For knowing the meaning of the words that appear is not the same as experiencing a meaning of them. This experience has an abstract quality, as if statement were a state to inhabit. The undercurrents of absurdity in the sound play recall Beckett-the obvious analogue for a non-French author writing in French-and there is a quality to the near puns and homonyms that conveys a self-reflexivity of wordplay, of words composing and recomposing themselves. The book evokes a feeling that there is something there, as if the words are falling into these places that are there, and that puns are crucial, if chance, gears for how words operate.

The work is more or less Chet Wiener's first book of poetry, which points to the significance of its composition not in English but in French. Even the chapbook that precedes it, Walk Dont Walk , with Potes & Poets Press, 1999, first appeared in French translation Marchez ne courez pas (Editions Créaphis and the Foundation Royaumont, collective translation directed by Anne Talvaz). Is the foreigner in some sense well-positioned to tackle the strange features of the adopted language? If there were a dictionary of common usage, the vocabulary Chet Wiener uses would be at the outer edges. A conversation between the publisher of Devant l'abondance and another native French speaker transpired over the meaning of the word "verboquet," from one of the poem titles, "Diriger le verboquet." "Verboquet" means, literally, a rigging that serves to guide and stabilize the load that one hoists (cordage qui sert à guider et stabilizer un fardeau que l'on hisse).
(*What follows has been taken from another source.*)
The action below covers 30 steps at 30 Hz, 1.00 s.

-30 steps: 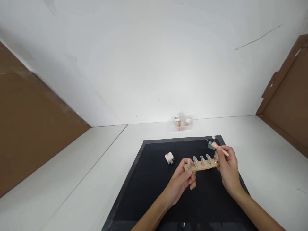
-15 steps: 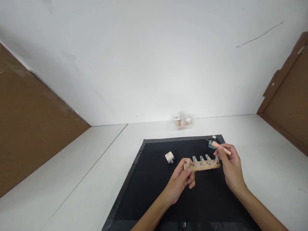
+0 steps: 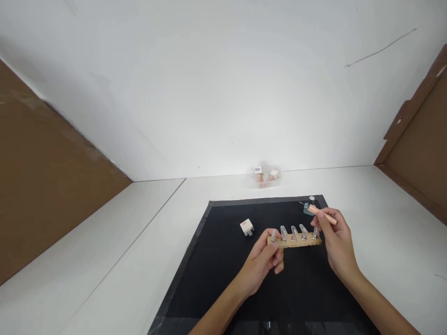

To be a French speaker does not mean you will recognize the French that this book employs. Readers of French of whatever native language are asked to feel the massive formal nature of the project, to hear "verb bouquet" as an arrangement of verbs as well as a technical movement of construction.

The book's style formally echoes and extends French 16 h -Century writers Ronsard and Montaigne (the latter the subject of the author's doctoral work), and the rhetorical pivoting and elegant constructions are relatives, however distant, of the poetry of Maurice Scève. The sense of play with constraint and chance also draws from OuLiPo, the literary group founded in 1960 that to this day has sessions of humorous verbal ingenuity held to strict arbitrary limits. There are also resonances with the poet's contemporaries in France, such as the rhetorical positioning of questions, pauses, and statements one hears in Philippe Beck's Dernière mode familiale (Flammarion, 2000), or the momentum of repeating verbal constructions that elegantly subsumes the (anti)aesthetic power of proper names and referents in Pierre Alferi's Kub Or (P.O.L., 1994).


Chet Wiener is also a photographer, and his photographs taken of an immense construction site at Charles de Gaulle Airport, as well sites in Paris and elsewhere, are composed of highly detailed color-coded technical parts, workers, and steel-lifters. The series exposes machines of countless minute details of equalized importance. The views are angled from above, apart and yet partaking, of a zone-in the airport, the place of arrival and of departure. Devant l'abondance opens with an imperative, a possible line of departure, also of arrival: "Si c'est ca que tu fais, fais-le." If that is what you do, do it. Of course it is unusual that this is the thing you would be doing. But if it what you are doing, why not, there is abandon in that abundance: fais-le.